Every record that follows is to be copied exactly, with the pictures omitted.

Data extract
· · · · ·
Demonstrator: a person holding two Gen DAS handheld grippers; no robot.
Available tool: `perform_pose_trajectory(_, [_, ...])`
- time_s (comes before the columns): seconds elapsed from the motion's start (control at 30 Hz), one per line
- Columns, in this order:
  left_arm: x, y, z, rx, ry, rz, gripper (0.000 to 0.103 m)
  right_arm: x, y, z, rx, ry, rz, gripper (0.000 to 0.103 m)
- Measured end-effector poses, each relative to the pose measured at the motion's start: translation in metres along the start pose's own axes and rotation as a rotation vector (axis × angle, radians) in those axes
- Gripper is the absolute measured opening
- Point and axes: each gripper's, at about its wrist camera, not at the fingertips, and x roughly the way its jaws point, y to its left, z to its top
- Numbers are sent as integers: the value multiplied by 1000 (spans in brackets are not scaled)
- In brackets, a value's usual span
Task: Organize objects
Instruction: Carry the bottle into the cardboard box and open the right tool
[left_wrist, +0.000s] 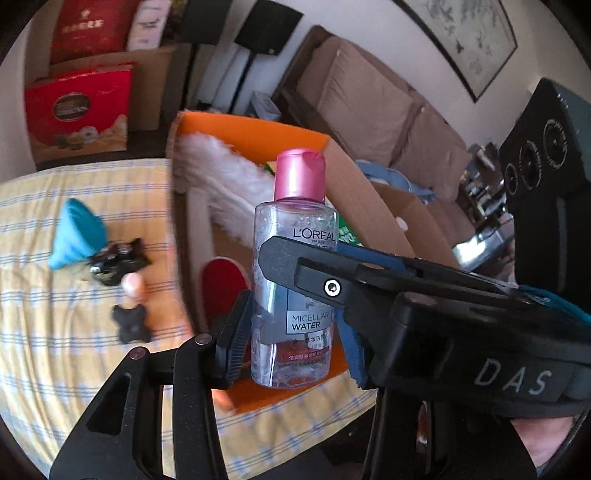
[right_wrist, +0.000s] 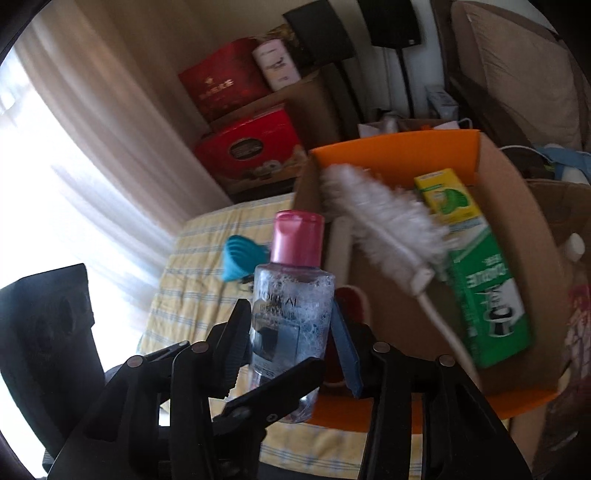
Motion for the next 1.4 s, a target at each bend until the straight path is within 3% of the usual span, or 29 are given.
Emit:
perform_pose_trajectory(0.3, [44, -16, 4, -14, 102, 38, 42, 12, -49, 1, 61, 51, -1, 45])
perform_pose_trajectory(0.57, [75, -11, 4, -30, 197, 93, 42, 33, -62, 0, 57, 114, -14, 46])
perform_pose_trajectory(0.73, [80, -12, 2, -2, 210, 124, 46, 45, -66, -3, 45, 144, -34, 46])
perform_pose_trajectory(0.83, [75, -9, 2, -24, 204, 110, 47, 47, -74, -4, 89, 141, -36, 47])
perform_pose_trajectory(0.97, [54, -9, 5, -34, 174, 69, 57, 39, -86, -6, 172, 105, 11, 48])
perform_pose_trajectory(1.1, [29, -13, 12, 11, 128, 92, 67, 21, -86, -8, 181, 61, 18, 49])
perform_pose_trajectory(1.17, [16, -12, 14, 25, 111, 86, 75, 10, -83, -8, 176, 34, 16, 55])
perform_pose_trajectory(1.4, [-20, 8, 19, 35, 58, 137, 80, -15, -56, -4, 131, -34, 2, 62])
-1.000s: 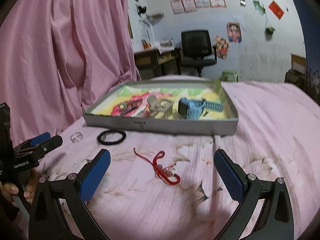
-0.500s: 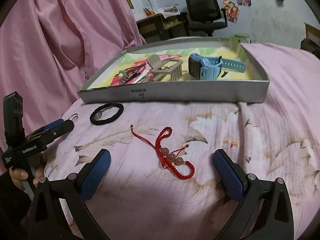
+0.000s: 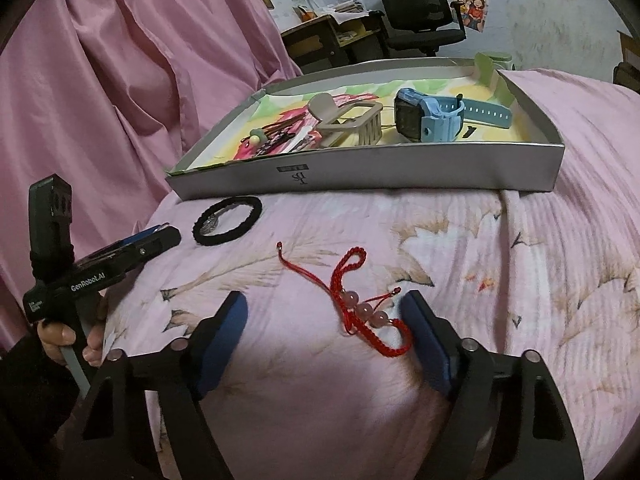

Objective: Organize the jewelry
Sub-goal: 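Grasp the red string bracelet with the right tool while the left grasps the two silver rings, then carry the red bracelet over the tray with the right tool while the left carries the rings there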

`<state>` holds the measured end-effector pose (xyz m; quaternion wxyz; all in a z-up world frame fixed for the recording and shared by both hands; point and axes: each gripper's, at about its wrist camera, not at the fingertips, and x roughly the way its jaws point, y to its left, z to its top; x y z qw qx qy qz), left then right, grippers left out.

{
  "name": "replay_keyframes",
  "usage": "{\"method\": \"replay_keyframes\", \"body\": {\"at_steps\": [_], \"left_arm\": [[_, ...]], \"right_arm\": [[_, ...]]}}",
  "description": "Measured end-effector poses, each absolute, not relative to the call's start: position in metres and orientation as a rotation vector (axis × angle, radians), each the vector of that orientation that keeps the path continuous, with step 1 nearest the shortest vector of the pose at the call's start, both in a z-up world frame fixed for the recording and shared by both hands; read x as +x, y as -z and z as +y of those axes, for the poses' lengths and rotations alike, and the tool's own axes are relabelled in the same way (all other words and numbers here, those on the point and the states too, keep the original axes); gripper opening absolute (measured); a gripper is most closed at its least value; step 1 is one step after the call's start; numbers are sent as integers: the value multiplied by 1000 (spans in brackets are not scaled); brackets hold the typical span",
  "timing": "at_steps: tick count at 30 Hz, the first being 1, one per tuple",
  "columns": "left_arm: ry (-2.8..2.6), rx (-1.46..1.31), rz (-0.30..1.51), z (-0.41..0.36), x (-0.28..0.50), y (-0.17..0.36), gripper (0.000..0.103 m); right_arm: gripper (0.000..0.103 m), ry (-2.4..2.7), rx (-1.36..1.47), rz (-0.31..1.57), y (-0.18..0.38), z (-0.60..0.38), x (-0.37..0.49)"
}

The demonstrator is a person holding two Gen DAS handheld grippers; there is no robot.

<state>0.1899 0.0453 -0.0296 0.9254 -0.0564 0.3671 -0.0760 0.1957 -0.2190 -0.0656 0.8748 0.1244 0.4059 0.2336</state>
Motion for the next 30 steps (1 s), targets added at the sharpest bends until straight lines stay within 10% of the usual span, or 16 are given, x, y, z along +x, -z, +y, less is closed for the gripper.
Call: {"method": "replay_keyframes", "body": {"at_steps": [15,30], "left_arm": [[182,-79,712,33,171,29,30],[193,-47,683,23,161,27,29]], "right_arm": [[32,-500,267,832,66,-216,194],[9,-519,263,815,66,-211,193]]}}
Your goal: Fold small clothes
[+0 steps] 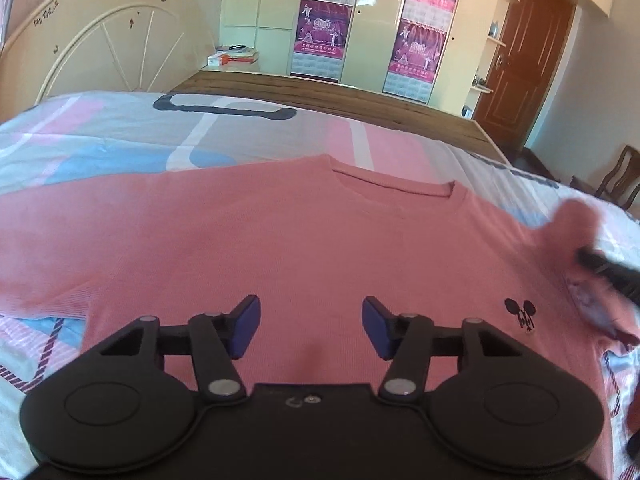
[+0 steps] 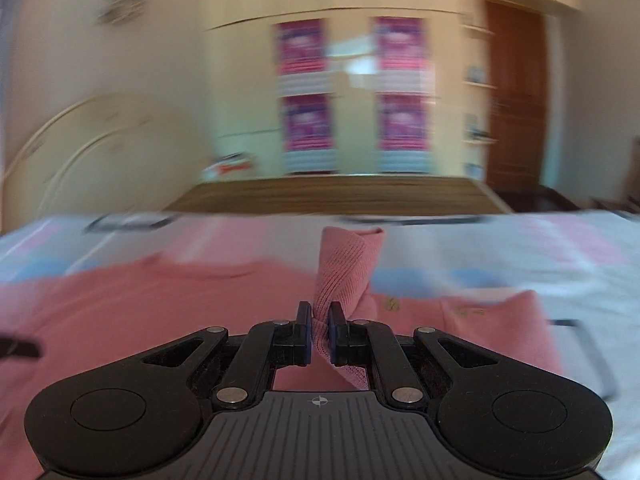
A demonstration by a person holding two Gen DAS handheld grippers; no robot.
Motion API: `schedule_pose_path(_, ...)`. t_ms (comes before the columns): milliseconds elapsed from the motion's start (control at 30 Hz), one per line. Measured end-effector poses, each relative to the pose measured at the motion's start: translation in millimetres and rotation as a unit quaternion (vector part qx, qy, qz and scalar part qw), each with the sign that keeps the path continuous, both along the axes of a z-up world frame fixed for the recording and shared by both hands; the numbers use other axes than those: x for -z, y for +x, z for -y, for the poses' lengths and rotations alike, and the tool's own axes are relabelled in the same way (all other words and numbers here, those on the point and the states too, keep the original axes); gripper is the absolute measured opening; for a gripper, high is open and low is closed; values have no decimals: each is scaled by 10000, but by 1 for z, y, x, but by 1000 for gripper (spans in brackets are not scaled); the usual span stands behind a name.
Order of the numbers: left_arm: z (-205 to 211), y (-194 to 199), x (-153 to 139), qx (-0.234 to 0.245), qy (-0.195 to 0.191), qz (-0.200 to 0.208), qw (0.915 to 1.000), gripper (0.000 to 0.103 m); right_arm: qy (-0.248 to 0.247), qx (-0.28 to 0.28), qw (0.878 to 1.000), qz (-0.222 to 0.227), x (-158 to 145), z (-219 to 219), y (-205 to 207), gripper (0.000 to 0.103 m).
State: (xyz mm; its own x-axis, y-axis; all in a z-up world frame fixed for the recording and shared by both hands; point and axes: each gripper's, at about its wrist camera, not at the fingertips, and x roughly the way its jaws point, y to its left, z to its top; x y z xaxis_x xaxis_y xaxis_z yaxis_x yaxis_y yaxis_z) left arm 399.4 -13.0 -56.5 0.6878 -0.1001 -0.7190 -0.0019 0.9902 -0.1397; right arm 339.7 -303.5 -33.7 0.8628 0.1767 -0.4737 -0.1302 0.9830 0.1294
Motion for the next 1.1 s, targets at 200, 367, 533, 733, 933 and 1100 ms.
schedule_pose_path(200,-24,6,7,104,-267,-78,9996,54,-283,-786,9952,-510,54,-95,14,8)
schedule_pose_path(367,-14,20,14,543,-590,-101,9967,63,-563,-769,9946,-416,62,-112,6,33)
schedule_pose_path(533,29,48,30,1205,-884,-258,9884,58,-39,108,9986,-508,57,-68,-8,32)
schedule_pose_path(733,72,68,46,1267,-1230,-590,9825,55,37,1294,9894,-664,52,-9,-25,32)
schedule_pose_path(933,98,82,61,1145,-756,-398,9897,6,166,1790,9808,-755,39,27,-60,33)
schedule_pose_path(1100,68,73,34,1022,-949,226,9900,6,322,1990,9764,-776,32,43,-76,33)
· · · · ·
Answer space
Demonstrator: a person holding two Gen DAS handheld grippers; no robot.
Available tool: `perform_pose_trajectory(_, [_, ...])`
- time_s (comes before the columns): seconds elapsed from the motion's start (control at 30 Hz), one per line
- Columns, in this order:
  left_arm: x, y, z, rx, ry, rz, gripper (0.000 to 0.103 m)
  right_arm: x, y, z, rx, ry, rz, gripper (0.000 to 0.103 m)
- Measured end-effector poses, each relative to the pose measured at the motion's start: translation in metres along the start pose's own axes and rotation as a rotation vector (axis × angle, radians) in those axes
- Gripper is the absolute measured opening
- Point and axes: each gripper's, at about its wrist camera, not at the fingertips, and x roughly the way its jaws point, y to its left, z to its top
- Numbers are sent as integers: the value multiplied by 1000 (spans in brackets are not scaled)
- In brackets, a value's usual span
Task: Organize objects
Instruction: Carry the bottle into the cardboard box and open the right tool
[left_wrist, +0.000s] 
[right_wrist, +0.000s] 
Motion for the next 1.4 s, a target at each bend until the straight path is within 3% of the usual span, or 29 are given.
Emit:
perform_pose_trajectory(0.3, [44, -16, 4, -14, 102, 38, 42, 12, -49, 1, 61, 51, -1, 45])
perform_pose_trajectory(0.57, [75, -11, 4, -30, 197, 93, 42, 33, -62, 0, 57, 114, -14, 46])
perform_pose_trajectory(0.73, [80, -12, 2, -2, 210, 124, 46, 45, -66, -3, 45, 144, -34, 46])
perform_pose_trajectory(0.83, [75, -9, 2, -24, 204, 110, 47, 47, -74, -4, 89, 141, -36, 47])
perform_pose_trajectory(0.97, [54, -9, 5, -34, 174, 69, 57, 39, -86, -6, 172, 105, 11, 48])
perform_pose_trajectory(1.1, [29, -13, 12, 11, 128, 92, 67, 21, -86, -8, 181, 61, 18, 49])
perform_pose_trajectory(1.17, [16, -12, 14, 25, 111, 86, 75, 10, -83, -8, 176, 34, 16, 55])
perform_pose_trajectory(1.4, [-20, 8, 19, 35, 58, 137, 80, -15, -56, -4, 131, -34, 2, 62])
-1.000s: 
-0.500s: 
+0.000s: 

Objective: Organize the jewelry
Sub-goal: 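Grasp the red string bracelet with the right tool while the left grasps the two silver rings, then carry the red bracelet over the tray with the right tool while the left carries the rings there
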
`<state>` holds the measured end-effector pose (xyz m; quaternion wxyz; all in a z-up world frame fixed for the recording and shared by both hands; point and axes: each gripper's, at about its wrist camera, not at the fingertips, and x roughly the way its jaws point, y to its left, z to its top; x y z qw qx qy qz), left then right, grippers left out.

{
  "name": "replay_keyframes",
  "usage": "{\"method\": \"replay_keyframes\", \"body\": {\"at_steps\": [_], \"left_arm\": [[_, ...]], \"right_arm\": [[_, ...]]}}",
  "description": "Measured end-effector poses, each absolute, not relative to the call's start: position in metres and orientation as a rotation vector (axis × angle, radians), each the vector of that orientation that keeps the path continuous, with step 1 nearest the shortest vector of the pose at the call's start, both in a z-up world frame fixed for the recording and shared by both hands; read x as +x, y as -z and z as +y of those axes, for the poses' lengths and rotations alike, and the tool's own axes are relabelled in the same way (all other words and numbers here, those on the point and the states too, keep the original axes); gripper opening absolute (measured); a gripper is most closed at its least value; step 1 is one step after the call's start; numbers are sent as integers: the value multiplied by 1000 (spans in brackets are not scaled); brackets hold the typical span",
  "timing": "at_steps: tick count at 30 Hz, the first being 1, one per tuple",
  "columns": "left_arm: ry (-2.8..2.6), rx (-1.46..1.31), rz (-0.30..1.51), z (-0.41..0.36), x (-0.28..0.50), y (-0.17..0.36), gripper (0.000..0.103 m); right_arm: gripper (0.000..0.103 m), ry (-2.4..2.7), rx (-1.36..1.47), rz (-0.31..1.57), y (-0.18..0.38), z (-0.60..0.38), x (-0.37..0.49)"
}

The demonstrator is a person holding two Gen DAS handheld grippers; there is no robot.

<state>0.1899 0.0453 -0.0296 0.9254 -0.0564 0.3671 -0.0760 0.1957 -0.2190 -0.0656 0.8748 0.1244 0.4059 0.2336</state>
Motion for the next 30 steps (1 s), targets added at the sharpest bends until straight lines stay within 10% of the usual span, or 16 are given, x, y, z along +x, -z, +y, less is closed for the gripper.
Call: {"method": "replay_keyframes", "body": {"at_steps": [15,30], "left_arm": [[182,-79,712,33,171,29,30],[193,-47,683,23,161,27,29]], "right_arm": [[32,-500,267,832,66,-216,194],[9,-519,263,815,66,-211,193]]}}
Your goal: Fold small clothes
[+0 steps] 
[+0 steps] 
A demonstration by a person holding two Gen DAS handheld grippers; no robot.
Motion API: `schedule_pose_path(_, ...)`. t_ms (comes before the columns): milliseconds elapsed from the motion's start (control at 30 Hz), one per line. Measured end-effector poses, each relative to the pose measured at the motion's start: translation in millimetres and rotation as a unit quaternion (vector part qx, qy, qz and scalar part qw), each with the sign that keeps the path continuous, both along the axes of a z-up world frame fixed for the recording and shared by both hands; the numbers use other axes than those: x for -z, y for +x, z for -y, for the poses' lengths and rotations alike, and the tool's own axes are relabelled in the same way (all other words and numbers here, those on the point and the states too, keep the original axes); gripper is the absolute measured opening; for a gripper, high is open and low is closed; values have no decimals: each is scaled by 10000, but by 1 for z, y, x, but by 1000 for gripper (spans in brackets are not scaled); the usual span stands behind a name.
Order of the numbers: left_arm: z (-205 to 211), y (-194 to 199), x (-153 to 139), qx (-0.234 to 0.245), qy (-0.195 to 0.191), qz (-0.200 to 0.208), qw (0.915 to 1.000), gripper (0.000 to 0.103 m); right_arm: qy (-0.248 to 0.247), qx (-0.28 to 0.28), qw (0.878 to 1.000), qz (-0.222 to 0.227), x (-158 to 145), z (-219 to 219), y (-205 to 207), gripper (0.000 to 0.103 m).
State: (xyz mm; its own x-axis, y-axis; all in a z-up world frame fixed for the recording and shared by both hands; point and axes: each gripper's, at about its wrist camera, not at the fingertips, and x roughly the way its jaws point, y to its left, z to its top; x y z xaxis_x xaxis_y xaxis_z yaxis_x yaxis_y yaxis_z) left arm 399.4 -13.0 -56.5 0.6878 -0.1001 -0.7190 -0.0019 0.9902 -0.1397; right arm 339.7 -303.5 -33.7 0.8628 0.1767 -0.4737 -0.1302 0.9830 0.1294
Motion for the next 1.1 s, targets at 200, 367, 533, 733, 933 and 1100 ms.
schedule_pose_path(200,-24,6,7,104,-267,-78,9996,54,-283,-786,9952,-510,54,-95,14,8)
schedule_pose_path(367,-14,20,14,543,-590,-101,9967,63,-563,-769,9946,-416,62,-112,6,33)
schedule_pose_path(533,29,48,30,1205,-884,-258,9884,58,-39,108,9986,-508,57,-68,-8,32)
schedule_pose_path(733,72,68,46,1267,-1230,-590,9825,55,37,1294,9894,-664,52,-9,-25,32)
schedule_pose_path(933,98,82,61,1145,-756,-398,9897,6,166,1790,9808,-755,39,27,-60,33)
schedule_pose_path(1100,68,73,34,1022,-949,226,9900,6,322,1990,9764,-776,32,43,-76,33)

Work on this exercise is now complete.